Burada birkaç noktaya parmak basalım:
Birinci Nokta: Demek ki, hem Allah ile Peygamberlerinin hem de Peygamberlerin arasını gerek îman edip etmemek, gerekse îmân etmeyi mutlak gerekli görüp görmemekle ayıranlar Allah’a göre hakîkaten kâfir olan kimselerdir. Her iki şekil de Allah ile Resûllerinin arasını ve Resûllerin arasını ayırmayı içinde bulundurmaktadır. Öyleyse, Allah’a îmân edip de Nebilere inanmayan, böylece Allah’a îmân ile Resûller’ine îmân’ın arasını ayıran filozoflar ve izlerini tâ’kîb edenler hakîkaten kafirlerdir.

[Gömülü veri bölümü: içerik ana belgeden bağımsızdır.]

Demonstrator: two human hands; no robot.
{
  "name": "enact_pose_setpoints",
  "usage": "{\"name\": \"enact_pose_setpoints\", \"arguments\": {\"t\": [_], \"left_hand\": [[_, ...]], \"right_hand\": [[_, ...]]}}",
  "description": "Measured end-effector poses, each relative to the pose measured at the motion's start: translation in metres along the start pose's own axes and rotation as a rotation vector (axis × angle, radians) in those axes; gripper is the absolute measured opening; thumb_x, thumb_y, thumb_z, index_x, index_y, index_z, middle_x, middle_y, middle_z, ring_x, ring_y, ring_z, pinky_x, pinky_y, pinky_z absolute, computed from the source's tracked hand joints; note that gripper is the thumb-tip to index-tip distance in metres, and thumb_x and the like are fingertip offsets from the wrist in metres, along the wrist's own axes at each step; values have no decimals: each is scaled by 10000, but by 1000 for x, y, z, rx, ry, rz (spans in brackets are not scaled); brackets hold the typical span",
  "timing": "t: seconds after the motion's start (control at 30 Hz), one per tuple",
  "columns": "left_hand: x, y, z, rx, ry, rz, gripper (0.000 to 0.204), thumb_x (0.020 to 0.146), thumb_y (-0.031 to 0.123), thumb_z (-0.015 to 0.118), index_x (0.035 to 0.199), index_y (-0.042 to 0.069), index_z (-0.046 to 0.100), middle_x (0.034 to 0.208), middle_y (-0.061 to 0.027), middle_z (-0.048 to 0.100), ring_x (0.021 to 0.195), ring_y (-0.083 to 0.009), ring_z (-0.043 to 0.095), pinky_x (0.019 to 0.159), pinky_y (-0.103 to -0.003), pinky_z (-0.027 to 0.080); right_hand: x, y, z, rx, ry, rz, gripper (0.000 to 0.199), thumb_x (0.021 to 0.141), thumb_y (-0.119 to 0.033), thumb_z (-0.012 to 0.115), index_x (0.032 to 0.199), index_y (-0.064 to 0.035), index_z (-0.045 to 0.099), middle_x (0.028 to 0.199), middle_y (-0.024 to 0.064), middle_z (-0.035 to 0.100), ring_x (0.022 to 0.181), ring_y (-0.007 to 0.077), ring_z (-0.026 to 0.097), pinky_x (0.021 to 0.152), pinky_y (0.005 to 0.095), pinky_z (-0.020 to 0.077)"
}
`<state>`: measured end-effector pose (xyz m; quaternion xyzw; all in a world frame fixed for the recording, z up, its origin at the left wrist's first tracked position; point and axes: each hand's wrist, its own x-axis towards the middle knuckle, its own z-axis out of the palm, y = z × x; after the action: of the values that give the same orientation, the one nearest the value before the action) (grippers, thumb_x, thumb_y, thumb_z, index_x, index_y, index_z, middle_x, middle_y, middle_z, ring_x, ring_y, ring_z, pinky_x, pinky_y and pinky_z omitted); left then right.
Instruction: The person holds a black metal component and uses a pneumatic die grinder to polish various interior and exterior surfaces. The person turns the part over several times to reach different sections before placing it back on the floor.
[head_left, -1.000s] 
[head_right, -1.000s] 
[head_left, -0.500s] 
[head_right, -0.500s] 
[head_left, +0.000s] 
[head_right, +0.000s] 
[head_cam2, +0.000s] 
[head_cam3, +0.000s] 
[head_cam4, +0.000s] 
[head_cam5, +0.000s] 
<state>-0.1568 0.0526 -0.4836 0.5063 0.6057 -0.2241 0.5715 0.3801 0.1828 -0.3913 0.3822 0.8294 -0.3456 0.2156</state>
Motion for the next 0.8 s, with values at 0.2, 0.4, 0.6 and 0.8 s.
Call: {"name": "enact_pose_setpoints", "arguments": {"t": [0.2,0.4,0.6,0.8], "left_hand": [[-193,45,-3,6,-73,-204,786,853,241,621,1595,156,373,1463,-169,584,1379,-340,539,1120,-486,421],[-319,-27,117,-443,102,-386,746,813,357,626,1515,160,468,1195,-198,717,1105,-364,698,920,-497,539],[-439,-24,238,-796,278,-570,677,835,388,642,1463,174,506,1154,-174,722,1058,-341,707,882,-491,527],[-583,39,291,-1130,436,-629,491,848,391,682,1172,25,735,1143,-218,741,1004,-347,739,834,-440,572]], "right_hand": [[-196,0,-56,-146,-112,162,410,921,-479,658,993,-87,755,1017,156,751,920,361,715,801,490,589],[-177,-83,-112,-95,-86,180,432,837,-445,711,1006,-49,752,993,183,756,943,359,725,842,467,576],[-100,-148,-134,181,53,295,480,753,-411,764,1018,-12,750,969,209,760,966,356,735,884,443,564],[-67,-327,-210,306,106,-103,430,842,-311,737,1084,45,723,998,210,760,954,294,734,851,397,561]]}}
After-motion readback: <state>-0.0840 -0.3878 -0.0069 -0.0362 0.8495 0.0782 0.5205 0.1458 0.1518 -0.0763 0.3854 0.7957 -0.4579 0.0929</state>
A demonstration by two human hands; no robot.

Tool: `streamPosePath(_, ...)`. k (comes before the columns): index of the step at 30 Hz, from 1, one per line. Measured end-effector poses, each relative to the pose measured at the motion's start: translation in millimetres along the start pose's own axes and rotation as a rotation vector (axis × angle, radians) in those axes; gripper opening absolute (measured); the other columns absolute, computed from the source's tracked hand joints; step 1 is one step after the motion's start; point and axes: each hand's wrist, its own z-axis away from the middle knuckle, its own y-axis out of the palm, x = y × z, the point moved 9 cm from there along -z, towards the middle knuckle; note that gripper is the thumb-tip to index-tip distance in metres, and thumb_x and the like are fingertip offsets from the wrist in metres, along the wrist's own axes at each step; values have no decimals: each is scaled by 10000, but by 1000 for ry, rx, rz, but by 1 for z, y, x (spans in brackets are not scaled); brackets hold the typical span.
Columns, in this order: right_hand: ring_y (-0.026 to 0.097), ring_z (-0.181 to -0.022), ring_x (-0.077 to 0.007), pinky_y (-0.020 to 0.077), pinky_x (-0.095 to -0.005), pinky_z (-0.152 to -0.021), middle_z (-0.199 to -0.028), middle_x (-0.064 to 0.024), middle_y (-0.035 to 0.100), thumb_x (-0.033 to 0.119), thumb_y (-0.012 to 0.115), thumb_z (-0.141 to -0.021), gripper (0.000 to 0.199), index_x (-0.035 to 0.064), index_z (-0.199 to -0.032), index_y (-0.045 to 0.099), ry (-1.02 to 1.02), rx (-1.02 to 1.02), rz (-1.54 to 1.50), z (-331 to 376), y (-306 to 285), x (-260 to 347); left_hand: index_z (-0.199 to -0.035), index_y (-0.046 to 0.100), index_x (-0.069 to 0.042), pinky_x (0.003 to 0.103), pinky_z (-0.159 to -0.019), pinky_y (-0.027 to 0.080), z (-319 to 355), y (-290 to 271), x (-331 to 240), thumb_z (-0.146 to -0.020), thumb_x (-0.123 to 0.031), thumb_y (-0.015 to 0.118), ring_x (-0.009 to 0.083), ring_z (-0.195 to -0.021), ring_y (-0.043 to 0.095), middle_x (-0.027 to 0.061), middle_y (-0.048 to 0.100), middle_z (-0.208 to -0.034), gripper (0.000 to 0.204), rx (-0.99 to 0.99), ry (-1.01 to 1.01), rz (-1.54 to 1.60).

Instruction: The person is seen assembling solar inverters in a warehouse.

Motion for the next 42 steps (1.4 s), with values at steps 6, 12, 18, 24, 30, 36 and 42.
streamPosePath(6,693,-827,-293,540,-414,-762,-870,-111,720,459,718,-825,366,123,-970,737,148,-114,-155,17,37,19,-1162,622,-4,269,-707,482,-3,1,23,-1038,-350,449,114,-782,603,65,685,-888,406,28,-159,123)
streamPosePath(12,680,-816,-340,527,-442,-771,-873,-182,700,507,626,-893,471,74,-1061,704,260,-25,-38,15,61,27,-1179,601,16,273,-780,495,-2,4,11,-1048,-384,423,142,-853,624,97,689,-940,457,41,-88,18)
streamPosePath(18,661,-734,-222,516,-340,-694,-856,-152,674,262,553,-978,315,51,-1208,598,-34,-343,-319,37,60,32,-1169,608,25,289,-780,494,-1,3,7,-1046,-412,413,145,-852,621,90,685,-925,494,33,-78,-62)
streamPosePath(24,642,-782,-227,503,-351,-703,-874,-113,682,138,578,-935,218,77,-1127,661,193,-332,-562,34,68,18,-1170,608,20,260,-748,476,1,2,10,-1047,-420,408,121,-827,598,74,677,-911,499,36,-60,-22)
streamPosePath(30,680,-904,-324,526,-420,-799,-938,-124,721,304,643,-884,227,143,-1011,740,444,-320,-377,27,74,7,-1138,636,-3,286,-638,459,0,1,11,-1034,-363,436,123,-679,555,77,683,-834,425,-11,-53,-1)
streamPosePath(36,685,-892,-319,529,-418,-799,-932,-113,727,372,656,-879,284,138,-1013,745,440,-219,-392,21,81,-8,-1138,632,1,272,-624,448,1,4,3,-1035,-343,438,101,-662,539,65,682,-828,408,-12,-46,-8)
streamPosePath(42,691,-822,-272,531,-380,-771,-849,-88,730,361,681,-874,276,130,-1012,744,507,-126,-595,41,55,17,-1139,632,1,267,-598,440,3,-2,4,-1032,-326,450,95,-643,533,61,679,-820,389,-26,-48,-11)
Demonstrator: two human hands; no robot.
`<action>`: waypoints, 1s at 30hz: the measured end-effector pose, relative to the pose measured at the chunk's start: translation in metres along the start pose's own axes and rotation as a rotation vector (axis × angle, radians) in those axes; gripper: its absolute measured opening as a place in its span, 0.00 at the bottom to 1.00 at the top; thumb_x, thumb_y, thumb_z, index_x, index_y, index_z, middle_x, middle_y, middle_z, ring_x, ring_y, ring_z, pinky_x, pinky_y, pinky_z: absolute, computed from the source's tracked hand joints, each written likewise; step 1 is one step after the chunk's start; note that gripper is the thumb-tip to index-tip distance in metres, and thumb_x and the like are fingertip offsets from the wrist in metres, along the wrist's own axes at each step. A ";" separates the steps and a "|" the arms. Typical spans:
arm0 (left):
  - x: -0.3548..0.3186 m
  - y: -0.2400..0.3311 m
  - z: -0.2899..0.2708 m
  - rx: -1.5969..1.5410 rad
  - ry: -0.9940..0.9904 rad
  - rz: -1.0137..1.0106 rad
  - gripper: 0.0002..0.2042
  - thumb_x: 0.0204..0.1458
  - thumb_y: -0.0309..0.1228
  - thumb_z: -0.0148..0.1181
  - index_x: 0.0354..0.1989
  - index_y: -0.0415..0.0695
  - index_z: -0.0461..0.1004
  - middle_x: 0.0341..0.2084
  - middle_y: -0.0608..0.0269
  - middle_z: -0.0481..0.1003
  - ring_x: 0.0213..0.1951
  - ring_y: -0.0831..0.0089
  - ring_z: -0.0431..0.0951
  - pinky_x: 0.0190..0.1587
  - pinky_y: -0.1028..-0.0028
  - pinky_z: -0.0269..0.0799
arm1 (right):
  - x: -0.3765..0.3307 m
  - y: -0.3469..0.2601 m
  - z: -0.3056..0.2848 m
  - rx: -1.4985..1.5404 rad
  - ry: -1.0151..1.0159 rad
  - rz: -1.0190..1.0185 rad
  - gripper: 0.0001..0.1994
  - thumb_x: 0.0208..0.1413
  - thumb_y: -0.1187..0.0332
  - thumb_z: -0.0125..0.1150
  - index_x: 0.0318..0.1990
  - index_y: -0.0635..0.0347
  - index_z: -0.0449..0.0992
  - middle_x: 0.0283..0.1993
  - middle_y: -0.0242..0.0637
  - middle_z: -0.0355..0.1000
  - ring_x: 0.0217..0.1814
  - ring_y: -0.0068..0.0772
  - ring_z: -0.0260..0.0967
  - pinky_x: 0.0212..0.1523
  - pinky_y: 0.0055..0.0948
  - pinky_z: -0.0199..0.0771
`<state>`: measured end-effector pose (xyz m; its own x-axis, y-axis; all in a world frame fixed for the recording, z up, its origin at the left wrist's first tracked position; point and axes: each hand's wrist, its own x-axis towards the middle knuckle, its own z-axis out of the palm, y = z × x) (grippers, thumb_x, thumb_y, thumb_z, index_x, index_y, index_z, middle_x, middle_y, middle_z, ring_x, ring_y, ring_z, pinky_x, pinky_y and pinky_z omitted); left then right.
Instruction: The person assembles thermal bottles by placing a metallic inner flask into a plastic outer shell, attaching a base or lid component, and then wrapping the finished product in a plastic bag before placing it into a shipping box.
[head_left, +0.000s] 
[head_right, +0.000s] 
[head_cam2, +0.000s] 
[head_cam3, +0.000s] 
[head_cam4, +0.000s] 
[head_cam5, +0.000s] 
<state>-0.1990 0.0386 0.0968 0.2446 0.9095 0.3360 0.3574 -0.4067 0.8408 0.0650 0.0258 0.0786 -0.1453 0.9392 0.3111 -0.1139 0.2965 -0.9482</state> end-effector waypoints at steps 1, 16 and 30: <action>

Yine geçmiş Peygamberlere îmân ettiklerini iddiâ ettikleri halde Îsâ aleyhisselâm ve Son Nebî ve Resûl olan Efendimiz sallallâhu aleyhi ve sellem’in peygamber olmadığını, yalancı sahtekâr olduğunu söyleyerek veya onlara îmân etmeyerek Resûllerin arasını ayıran ve böylece hakîkaten kafirler olan Yehûdîler Allah’ın kâfirlere haram kıldığı cennete nasıl girecekler?... Diğer Peygamberlere îmân ettiğini iddiâ etmelerine rağmen son Peygamber, Efendimiz sallallâhu aleyhi ve sellem’in Peygamber olduğuna inanmayarak Resûllerin arasını ayıran böylece Allah’a göre hakîki kâfir olan Hristiyânlar, kâfire haram kılınan cennete nasıl girebilecekler?...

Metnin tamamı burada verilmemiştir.